*DIRECTIONS*. Nothing but the lines from the one containing "If you would kindly draw the outline of the light" through the one containing "If you would kindly draw the outline of the right arm", both included, should be given again, each exactly as written below.

== RECORDS FOR THIS EXERCISE

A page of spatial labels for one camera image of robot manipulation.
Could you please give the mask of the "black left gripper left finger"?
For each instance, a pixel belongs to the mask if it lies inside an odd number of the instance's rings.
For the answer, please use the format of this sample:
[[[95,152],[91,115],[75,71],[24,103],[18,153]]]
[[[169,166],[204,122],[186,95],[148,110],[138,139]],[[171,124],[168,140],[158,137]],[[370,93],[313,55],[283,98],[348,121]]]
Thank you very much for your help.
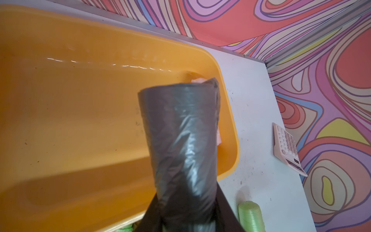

====
== RECORDS FOR THIS EXERCISE

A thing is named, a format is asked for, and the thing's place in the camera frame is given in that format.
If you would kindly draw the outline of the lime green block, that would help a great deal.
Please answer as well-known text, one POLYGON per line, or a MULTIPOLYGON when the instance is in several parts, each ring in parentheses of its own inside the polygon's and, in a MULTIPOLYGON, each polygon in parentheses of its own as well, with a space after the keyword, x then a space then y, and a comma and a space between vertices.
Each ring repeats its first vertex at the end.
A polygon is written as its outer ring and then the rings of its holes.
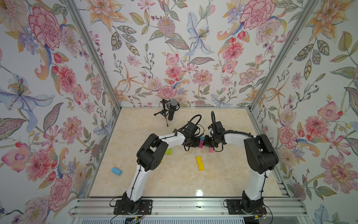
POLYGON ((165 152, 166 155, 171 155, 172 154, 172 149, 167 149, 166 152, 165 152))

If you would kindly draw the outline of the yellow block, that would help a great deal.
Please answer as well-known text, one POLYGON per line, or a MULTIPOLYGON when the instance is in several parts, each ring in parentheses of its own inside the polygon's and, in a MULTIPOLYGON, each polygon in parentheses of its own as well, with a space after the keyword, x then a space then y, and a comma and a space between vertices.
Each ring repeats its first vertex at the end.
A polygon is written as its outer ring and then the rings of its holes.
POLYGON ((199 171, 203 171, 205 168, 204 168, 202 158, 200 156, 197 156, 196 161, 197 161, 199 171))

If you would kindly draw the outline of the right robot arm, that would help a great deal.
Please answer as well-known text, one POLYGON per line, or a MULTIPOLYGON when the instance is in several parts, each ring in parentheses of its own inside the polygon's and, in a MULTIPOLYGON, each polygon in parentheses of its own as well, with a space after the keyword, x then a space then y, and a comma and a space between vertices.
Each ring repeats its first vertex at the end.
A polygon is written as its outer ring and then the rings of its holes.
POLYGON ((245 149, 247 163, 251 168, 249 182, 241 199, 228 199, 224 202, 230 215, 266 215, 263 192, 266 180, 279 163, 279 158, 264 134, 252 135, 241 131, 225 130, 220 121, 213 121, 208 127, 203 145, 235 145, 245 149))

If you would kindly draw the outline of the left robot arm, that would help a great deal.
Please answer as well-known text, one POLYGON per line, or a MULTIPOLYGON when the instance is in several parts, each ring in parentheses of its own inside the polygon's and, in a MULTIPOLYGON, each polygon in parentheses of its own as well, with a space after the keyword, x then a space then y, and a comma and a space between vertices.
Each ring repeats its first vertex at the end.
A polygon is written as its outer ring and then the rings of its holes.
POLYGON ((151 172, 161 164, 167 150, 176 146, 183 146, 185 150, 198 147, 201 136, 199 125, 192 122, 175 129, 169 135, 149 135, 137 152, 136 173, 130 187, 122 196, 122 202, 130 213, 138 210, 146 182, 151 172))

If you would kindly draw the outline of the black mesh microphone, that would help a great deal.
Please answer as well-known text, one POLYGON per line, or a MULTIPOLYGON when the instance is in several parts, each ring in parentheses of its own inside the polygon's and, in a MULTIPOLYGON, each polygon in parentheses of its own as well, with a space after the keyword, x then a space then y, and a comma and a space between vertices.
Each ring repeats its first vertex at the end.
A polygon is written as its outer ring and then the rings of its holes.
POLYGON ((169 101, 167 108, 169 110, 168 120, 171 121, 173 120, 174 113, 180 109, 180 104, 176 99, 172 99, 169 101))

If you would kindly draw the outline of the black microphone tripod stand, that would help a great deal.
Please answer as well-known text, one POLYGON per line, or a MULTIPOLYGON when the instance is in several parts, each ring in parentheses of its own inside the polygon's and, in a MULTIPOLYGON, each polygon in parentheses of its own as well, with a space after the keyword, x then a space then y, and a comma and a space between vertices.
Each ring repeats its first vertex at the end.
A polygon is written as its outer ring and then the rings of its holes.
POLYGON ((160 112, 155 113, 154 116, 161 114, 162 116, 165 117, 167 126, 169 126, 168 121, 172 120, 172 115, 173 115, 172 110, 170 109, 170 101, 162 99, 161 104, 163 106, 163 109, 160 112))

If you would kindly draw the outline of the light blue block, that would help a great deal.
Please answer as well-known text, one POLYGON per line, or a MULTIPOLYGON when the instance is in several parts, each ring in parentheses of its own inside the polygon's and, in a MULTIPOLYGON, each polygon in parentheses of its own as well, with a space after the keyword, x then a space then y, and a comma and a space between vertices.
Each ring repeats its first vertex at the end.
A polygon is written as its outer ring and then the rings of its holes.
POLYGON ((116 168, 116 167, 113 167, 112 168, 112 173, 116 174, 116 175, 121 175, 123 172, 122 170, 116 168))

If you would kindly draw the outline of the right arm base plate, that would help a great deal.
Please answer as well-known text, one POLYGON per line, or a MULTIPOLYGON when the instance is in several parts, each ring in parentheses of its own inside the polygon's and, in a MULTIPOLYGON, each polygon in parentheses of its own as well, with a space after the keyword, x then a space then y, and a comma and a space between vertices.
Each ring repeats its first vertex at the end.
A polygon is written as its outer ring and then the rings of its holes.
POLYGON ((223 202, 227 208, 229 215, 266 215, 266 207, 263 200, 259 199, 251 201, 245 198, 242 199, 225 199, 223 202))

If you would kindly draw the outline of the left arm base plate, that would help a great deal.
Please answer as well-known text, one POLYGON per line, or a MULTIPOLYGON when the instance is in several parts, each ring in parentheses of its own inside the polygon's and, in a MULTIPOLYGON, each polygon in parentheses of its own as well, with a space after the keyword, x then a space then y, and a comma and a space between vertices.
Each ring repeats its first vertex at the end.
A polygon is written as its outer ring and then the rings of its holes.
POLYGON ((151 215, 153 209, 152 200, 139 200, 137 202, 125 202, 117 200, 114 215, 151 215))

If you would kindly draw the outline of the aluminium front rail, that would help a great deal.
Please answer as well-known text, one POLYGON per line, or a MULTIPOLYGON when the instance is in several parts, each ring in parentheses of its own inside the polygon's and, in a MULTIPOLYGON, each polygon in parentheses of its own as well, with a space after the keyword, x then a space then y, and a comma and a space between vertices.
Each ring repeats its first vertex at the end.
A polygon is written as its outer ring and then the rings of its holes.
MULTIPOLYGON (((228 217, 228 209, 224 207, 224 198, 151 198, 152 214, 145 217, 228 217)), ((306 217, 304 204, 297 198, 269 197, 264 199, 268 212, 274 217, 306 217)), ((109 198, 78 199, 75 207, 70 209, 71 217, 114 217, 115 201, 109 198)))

====

*REPLY TO THE TASK*.
If you would kindly draw the outline of the light blue block, that would help a great deal.
Please answer as well-known text, one POLYGON per line, or a MULTIPOLYGON when the instance is in several parts, each ring in parentheses of its own inside the polygon's and, in a MULTIPOLYGON, each polygon in parentheses of its own as well, with a space after the keyword, x then a space then y, and a comma and a space between vertices.
Each ring repeats its first vertex at the end.
A polygon is written as its outer ring and then the rings of its holes.
POLYGON ((116 168, 116 167, 113 167, 112 168, 112 173, 116 174, 116 175, 121 175, 123 172, 122 170, 116 168))

If you would kindly draw the outline of the right arm base plate, that would help a great deal.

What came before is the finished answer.